To prevent processing the same webhook event multiple times, implement idempotency checks in your webhook handler.
1

Store processed transactions

Store a record of processed transactions using their top_ticket or top_reference as a unique key
2

Check for duplicates

When a webhook is received, check if the top_ticket already exists in your database
3

Handle accordingly

If the transaction exists, skip processing to avoid duplicates. Otherwise, proceed with handling the event and store the record
By following these practices, you can ensure a reliable and secure webhook implementation that effectively handles real-time transaction updates.

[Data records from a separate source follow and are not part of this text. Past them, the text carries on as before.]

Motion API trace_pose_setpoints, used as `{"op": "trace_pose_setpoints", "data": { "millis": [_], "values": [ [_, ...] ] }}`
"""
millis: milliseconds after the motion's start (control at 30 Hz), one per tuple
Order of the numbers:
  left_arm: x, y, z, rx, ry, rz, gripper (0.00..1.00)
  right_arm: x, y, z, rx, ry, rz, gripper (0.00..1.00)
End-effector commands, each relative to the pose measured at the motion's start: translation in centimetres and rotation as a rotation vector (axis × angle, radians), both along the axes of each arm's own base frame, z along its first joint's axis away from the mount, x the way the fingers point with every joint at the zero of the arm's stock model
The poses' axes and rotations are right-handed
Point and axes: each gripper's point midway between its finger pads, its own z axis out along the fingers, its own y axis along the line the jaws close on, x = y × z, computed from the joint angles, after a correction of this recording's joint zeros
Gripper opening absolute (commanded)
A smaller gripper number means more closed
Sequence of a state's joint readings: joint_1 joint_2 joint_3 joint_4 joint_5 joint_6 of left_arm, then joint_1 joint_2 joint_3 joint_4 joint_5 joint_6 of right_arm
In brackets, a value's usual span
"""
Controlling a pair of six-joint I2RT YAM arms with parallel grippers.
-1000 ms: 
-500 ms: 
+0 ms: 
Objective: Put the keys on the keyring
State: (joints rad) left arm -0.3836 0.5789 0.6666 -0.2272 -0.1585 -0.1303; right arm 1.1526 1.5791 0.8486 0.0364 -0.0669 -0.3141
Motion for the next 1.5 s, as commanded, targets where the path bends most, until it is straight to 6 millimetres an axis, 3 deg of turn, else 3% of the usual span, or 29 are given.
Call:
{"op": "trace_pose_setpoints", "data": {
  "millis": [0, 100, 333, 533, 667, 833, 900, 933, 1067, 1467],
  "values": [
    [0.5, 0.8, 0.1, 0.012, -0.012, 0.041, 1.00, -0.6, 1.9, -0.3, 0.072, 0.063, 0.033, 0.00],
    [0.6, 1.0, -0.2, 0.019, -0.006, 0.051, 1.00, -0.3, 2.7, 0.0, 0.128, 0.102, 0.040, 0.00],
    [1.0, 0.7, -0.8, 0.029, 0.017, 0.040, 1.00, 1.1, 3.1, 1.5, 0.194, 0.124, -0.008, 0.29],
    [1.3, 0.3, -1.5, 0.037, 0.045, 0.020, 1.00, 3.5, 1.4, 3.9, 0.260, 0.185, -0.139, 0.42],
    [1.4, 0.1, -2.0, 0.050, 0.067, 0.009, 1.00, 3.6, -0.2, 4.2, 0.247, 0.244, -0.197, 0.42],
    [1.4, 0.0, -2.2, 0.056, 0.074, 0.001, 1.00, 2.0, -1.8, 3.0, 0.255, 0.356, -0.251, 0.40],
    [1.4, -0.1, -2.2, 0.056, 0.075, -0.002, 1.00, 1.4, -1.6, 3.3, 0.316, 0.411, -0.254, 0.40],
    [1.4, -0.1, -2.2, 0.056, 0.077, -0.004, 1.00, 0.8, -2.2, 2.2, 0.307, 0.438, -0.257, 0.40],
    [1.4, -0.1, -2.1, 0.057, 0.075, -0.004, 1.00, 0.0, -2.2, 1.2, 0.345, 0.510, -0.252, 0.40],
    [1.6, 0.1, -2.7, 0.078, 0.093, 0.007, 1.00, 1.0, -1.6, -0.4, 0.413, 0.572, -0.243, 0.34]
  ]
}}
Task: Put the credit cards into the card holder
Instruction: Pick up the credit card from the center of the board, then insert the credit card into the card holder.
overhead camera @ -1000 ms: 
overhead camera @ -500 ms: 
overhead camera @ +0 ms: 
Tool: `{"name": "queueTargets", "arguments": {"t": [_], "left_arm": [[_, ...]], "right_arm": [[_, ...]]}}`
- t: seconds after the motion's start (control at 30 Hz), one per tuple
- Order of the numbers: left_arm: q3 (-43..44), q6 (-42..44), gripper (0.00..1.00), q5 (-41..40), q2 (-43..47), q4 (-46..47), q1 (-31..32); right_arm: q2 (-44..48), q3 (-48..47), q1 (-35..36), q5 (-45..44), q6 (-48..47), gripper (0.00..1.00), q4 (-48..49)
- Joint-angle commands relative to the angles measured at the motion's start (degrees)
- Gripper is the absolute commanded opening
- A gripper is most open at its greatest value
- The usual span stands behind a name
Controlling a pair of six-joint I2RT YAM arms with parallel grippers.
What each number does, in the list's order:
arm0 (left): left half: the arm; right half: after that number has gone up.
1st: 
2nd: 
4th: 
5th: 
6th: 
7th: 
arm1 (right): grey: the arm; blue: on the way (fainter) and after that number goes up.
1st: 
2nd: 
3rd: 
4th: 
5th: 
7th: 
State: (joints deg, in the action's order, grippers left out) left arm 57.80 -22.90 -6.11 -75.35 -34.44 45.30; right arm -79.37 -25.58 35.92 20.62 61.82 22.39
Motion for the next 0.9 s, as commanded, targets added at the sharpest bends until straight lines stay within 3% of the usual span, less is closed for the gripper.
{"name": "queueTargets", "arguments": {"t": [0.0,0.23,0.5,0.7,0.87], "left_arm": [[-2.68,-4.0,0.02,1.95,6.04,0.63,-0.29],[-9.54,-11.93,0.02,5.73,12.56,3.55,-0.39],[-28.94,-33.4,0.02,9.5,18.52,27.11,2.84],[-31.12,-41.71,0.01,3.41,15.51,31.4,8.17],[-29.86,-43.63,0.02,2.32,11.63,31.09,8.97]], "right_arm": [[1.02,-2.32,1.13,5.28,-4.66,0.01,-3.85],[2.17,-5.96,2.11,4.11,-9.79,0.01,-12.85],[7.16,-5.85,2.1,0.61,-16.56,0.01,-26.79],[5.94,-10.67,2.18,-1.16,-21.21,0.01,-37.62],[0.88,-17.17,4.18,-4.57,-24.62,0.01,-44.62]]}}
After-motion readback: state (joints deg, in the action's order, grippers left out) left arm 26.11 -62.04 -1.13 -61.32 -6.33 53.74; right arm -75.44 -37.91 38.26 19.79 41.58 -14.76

Handling Common Response Messages

Common Rejection Messages

When receiving webhooks, be prepared to handle these common response messages for transactions with “REJECTED” status:
  • “Esta cuenta está inactiva/bloqueada” - Account is inactive/blocked
  • “La cuenta o Nit no corresponden” - Account or tax ID do not match
  • “El número de cuenta no existe” - Account number does not exist
  • “El número de cuenta no es válido” - Account number is invalid
  • “Cuenta no autorizada” - Unauthorized account
  • “El Nit no es válido” - Invalid tax ID
  • “El producto de destino no existe” - Destination product does not exist
  • “Excede el tope saldo de la cuenta destino” - Exceeds destination account balance limit
By following these practices, you can ensure a reliable and secure webhook implementation that effectively handles real-time transaction updates.